Many workers in Georgia who receive sick leave from their employers will soon be entitled to use such leave to care for family members, thanks to a new law signed into effect by Governor Nathan Deal last week. The new law does not require Georgia employers to provide sick leave, rather it allows employees to use already earned sick leave for the care of immediate family members. Accordingly, it is not expected to add significant burdens to employers in the state.
The new law, slated to take effect on July 1, 2017, requires that employees be allowed to use up to five days of their sick leave per year to care for “immediate family members,” including children, spouses, grandchildren, grandparents, parents, or dependents who appear on the employee’s most recent tax return. The term “employee” refers to individuals who work at least 30 hours per week.
The law specifically states that employees are not permitted to take more sick leave than they already have earned. In other words, if they have not accrued and earned sufficient leave time, they cannot rely upon this new law to justify an additional block of leave. Moreover, employees are still required to follow the terms of the company sick leave policy, which means that they still need to comply with any applicable work rules regarding procedures for requesting time off work and similar obligations. Essentially, the new law merely means that an employer should not have a policy which states “sick time can only be used for the employee’s own illness and not to care for others.”
The law will not apply to all places of business in Georgia. Exempted from the new law are all companies with fewer than 25 employees or any company offering an employee stock ownership plan.

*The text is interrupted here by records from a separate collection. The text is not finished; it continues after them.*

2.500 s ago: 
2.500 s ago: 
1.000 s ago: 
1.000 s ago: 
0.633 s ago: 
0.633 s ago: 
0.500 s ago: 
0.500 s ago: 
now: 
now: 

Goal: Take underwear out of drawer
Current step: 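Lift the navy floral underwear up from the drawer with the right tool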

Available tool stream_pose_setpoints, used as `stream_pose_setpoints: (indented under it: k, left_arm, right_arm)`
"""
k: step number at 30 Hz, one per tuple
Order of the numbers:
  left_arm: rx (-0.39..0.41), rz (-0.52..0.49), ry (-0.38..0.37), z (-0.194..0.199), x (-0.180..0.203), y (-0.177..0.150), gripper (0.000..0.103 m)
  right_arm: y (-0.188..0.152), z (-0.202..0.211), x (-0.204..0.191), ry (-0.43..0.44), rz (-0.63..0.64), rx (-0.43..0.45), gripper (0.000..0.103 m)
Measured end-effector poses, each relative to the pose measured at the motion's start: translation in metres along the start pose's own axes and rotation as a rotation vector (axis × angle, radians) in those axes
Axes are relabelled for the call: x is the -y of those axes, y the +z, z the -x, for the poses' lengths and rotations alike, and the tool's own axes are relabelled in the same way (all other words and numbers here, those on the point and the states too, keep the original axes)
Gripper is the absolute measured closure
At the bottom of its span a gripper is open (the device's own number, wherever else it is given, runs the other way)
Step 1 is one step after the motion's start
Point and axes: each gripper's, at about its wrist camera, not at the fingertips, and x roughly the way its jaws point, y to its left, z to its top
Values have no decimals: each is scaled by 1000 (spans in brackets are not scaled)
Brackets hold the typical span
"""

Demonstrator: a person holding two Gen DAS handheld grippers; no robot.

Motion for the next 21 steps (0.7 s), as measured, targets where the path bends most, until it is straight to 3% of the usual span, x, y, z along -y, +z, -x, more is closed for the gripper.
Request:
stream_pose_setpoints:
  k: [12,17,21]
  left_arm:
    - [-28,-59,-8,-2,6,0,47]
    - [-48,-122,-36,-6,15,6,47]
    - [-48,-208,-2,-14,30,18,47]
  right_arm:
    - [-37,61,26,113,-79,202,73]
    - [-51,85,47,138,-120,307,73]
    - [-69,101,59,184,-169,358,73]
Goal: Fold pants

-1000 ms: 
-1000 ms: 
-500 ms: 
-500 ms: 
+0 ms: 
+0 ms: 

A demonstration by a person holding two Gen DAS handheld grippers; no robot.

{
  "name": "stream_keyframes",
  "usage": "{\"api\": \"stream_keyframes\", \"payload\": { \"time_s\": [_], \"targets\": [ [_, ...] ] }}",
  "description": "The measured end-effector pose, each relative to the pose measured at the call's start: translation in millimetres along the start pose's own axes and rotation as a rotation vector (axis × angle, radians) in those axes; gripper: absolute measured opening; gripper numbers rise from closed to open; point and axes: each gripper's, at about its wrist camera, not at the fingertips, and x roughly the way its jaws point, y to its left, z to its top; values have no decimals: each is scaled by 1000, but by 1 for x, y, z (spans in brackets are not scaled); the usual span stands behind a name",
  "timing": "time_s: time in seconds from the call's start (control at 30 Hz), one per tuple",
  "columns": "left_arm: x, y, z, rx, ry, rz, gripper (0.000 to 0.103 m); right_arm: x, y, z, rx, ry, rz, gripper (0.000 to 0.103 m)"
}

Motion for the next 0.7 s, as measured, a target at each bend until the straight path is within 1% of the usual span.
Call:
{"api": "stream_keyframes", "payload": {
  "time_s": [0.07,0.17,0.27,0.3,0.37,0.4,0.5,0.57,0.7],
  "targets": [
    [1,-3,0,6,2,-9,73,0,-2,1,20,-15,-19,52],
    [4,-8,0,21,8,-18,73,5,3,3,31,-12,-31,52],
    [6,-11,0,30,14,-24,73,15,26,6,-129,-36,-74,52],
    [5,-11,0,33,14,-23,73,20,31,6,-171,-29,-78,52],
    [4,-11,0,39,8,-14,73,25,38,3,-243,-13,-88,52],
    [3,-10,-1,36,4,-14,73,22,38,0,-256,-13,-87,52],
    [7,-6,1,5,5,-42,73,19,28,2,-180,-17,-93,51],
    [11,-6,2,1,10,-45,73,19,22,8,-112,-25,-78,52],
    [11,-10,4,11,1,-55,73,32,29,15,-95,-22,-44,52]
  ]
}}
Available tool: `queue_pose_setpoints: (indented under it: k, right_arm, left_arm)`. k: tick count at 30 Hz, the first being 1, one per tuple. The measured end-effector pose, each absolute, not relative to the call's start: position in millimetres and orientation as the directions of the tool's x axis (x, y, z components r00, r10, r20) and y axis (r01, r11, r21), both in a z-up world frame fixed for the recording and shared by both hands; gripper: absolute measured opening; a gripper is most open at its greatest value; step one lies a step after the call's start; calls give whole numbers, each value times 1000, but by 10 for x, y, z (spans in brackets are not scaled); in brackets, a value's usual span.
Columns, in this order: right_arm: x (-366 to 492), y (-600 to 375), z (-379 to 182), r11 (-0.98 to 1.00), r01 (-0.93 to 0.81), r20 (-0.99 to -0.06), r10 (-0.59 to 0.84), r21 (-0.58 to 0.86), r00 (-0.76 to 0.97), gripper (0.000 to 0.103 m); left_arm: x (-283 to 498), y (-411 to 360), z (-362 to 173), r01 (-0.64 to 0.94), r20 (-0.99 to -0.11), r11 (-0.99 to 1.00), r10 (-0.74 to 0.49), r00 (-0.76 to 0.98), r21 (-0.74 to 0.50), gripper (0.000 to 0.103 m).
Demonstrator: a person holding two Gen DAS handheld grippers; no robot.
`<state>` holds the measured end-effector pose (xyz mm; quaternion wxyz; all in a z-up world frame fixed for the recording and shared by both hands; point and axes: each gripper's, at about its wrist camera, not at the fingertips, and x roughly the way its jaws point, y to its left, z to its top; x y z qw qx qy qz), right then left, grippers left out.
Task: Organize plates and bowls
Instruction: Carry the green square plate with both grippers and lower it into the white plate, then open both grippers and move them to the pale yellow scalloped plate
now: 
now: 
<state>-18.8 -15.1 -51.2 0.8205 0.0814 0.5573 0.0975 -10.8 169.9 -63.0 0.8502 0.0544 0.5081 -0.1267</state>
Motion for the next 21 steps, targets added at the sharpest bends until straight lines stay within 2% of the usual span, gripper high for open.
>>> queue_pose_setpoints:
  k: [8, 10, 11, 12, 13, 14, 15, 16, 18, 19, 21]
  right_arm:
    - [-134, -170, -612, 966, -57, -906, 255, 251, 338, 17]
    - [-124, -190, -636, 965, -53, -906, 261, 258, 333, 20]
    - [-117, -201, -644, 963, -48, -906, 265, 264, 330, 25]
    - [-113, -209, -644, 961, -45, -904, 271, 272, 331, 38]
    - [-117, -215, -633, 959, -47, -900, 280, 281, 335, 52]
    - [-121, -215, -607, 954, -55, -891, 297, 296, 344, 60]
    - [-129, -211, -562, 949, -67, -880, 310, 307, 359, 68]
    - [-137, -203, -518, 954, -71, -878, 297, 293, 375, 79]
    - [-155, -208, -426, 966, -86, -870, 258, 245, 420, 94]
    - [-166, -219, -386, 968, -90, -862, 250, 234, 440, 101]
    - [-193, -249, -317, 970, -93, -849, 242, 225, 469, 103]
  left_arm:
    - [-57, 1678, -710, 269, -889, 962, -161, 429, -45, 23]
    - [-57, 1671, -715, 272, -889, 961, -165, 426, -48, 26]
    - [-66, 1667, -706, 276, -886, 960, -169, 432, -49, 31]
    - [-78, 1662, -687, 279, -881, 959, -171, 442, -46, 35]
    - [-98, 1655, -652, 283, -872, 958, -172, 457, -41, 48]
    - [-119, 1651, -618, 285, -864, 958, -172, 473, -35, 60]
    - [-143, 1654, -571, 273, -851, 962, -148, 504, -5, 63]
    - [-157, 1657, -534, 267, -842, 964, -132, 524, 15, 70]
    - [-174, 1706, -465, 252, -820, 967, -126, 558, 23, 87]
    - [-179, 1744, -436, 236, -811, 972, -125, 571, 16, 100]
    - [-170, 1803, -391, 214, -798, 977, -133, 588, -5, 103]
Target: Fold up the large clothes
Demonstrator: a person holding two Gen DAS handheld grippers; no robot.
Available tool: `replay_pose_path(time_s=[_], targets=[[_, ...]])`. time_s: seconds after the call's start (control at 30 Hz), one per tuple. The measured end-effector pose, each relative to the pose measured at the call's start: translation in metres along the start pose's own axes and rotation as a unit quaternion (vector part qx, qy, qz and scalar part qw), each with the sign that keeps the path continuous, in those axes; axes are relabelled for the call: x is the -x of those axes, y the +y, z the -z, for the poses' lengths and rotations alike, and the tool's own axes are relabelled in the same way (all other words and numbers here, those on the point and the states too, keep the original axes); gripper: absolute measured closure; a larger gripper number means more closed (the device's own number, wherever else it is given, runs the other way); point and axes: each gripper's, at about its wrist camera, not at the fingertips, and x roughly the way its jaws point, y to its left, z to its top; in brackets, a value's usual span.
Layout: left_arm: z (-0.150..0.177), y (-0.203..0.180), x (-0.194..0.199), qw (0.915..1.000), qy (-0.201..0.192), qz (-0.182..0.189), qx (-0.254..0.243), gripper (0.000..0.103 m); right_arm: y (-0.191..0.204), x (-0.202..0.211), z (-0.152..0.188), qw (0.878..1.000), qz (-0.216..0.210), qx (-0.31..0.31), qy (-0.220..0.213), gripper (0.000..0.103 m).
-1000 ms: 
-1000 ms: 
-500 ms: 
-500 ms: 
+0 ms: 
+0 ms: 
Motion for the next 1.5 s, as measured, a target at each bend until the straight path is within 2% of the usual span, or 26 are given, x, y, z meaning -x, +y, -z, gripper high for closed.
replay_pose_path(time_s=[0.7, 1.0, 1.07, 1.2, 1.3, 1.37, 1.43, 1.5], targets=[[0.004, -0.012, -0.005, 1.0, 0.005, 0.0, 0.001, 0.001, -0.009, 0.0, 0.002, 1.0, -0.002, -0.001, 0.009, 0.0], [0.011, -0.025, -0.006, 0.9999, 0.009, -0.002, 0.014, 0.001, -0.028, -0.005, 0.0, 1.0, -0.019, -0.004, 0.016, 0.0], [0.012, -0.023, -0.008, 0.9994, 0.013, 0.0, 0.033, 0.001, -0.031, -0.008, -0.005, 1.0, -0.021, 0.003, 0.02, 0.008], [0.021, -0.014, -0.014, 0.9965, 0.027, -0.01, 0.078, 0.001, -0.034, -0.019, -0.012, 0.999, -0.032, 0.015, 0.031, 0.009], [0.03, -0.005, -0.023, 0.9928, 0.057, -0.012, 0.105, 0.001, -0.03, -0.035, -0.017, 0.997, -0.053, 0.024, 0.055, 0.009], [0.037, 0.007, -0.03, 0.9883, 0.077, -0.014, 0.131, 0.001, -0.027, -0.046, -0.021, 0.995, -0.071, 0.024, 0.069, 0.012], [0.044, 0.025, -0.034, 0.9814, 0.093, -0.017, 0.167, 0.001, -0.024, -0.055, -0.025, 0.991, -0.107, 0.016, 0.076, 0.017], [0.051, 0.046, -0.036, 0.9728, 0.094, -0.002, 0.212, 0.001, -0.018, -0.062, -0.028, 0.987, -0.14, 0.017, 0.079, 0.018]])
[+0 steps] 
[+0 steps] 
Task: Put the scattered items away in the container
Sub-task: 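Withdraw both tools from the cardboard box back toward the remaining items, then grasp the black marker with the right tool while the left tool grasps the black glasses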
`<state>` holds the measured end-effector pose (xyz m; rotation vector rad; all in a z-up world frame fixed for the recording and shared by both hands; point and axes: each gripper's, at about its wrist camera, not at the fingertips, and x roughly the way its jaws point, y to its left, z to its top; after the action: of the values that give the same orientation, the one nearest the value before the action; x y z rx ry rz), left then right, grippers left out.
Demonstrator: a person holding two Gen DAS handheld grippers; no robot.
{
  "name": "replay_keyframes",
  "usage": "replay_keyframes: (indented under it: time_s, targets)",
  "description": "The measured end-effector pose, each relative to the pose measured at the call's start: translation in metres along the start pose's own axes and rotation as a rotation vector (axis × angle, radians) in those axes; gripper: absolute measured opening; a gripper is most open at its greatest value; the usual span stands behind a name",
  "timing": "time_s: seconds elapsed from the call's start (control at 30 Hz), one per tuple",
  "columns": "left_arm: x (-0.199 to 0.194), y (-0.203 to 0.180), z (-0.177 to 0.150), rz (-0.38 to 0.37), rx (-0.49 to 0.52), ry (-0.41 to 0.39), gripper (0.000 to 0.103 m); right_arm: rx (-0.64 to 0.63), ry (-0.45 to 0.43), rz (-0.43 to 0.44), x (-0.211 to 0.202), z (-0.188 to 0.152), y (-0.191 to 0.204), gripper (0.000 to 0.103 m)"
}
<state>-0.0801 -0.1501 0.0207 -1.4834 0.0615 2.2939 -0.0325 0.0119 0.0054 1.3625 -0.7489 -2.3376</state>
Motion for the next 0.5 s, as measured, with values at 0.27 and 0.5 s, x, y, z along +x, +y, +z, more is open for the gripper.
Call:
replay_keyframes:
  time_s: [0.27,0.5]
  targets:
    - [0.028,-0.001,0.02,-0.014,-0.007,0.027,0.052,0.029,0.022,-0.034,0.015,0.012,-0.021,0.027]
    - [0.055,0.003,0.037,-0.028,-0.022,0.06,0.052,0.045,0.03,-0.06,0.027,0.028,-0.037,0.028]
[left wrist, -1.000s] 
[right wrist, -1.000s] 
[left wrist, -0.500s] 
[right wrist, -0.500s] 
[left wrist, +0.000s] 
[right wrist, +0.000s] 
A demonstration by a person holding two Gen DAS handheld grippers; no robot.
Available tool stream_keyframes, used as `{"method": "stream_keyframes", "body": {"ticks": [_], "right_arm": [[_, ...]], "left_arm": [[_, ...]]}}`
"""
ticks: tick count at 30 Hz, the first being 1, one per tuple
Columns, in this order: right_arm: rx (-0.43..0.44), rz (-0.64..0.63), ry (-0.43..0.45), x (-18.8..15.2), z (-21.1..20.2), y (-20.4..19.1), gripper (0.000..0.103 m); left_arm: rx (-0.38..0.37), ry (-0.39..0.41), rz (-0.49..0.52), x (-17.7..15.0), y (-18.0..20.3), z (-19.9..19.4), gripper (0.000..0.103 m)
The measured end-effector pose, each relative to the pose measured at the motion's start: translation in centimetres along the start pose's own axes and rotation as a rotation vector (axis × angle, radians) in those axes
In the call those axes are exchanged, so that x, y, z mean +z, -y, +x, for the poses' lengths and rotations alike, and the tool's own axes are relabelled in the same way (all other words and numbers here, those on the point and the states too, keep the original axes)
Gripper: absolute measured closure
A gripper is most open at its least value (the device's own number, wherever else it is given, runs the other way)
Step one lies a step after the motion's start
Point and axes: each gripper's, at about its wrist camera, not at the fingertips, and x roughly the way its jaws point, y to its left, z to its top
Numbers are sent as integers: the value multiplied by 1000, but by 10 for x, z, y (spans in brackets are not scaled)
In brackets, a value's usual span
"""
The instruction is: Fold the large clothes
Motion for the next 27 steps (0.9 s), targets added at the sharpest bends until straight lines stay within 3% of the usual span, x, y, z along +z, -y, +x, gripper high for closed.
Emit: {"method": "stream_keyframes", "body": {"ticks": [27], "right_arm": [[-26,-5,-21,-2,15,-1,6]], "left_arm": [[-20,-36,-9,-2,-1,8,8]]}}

More Symbolic Than Substantive
Given that nothing in S.B. 201 forces employers to offer sick leave if they do not already do so, the law is not expected to have a tremendous impact on the state’s employers. It appears that employers may decide to alter their sick leave policies to reduce or eliminate the benefit without consequence if they believe this new law would be unduly burdensome on them. In fact, the law states that it shall not be construed to create a new cause of action against employers, so it is hard to see how any “violations” would be enforced in the first place.
The law is set to expire after three years (on July 1, 2020) unless the legislature determines that it should be extended.